Contrary to what you might’ve been told, these aren’t “malebugs” (i.e. male ladybugs) at all, but a surprisingly common pest called the Asian Lady Beetle.
Often referred to as Japanese ladybugs by gardeners, these cute little critters are generally despised, unlike other ladybugs. But what are they exactly, and is their reputation warranted? Even more important, what do you do when they become an infestation?
Getting to Know Asian Lady Beetles
The term Asian lady beetle might be totally new to you, or you might have heard someone mentioning them before, but just what are they, anyway? And what is it about these critters that has so many people up in arms? So let’s take a look at these attractive but rarely wanted pests.
Asian Lady Beetles vs Ladybugs
If you’ve visited our site in past, you’ll know that comparisons are usually the last thing we discuss, but Asian lady bugs require an exception. Why? Because they’re actually a species of ladybug called Harmonia axyridis.
Ladybugs (AKA lady beetles or ladybirds) are known in the scientific community under the family name Coccinellidae. The term ladybug itself is an American adaptation of the English nickname ladybird (originally “our Lady’s bird”, in reference to the virgin Mary.
While we colloquially use the term “bug” to refer to a wide range of critters, true bugs belong solely to the order Hemiptera. This is the reason the Asian lady beetle is never referred to as the Asian ladybug (even though this causes some confusion).
There are more than 6,000 species of Coccinellidae, most of which have spots and are round or elliptical in shape, and most are considered beneficial or even crucial allies in agriculture.

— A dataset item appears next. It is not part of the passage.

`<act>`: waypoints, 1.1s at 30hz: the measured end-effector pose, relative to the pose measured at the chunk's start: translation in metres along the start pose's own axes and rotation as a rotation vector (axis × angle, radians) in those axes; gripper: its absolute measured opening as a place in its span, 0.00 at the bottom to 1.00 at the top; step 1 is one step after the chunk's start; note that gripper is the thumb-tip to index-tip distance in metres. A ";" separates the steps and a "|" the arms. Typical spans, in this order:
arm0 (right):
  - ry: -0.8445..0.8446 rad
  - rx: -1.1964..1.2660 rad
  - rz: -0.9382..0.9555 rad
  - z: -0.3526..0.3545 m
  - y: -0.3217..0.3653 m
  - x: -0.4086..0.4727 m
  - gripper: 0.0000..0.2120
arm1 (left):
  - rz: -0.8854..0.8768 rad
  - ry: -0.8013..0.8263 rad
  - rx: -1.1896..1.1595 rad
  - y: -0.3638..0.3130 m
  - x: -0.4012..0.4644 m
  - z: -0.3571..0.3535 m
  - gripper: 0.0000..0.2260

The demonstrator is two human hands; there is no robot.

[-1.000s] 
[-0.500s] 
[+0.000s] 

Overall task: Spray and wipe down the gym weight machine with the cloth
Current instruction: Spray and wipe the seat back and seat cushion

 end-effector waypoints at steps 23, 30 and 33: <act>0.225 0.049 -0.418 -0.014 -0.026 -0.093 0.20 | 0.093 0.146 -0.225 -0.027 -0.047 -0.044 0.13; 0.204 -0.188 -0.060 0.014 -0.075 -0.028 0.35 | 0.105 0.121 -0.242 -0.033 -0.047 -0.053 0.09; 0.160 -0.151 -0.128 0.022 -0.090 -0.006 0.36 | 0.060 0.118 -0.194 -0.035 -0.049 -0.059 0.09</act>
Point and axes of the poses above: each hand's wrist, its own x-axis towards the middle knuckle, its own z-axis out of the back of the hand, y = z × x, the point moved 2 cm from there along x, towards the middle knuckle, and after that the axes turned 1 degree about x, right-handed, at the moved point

However, several species, such as the Mexican bean beetle, potato ladybird, squash beetle, and Asian lady beetle, are problematic and often harmful to the agricultural community.
Distinguishing Asian Lady Beetles (and Their Many Names)
As mentioned, Asian lady beetles are commonly referred to as Japanese lady beetles (or Japanese ladybugs) by gardeners. They’ve also earned the nicknames Halloween ladybug, harlequin ladybug, and multicolored Asian ladybug due to the incredible variety of colorations within the species.
Most often, they range from tan to orange or pale red but lack the vibrant red tones of common ladybugs. The number of spots also varies greatly, ranging from none to as many as 22. On occasion, the colors may be reversed, giving them a black body with colored spots.
However, the one feature all Asian lady beetles share is a black W or M shape on the white spot behind their heads.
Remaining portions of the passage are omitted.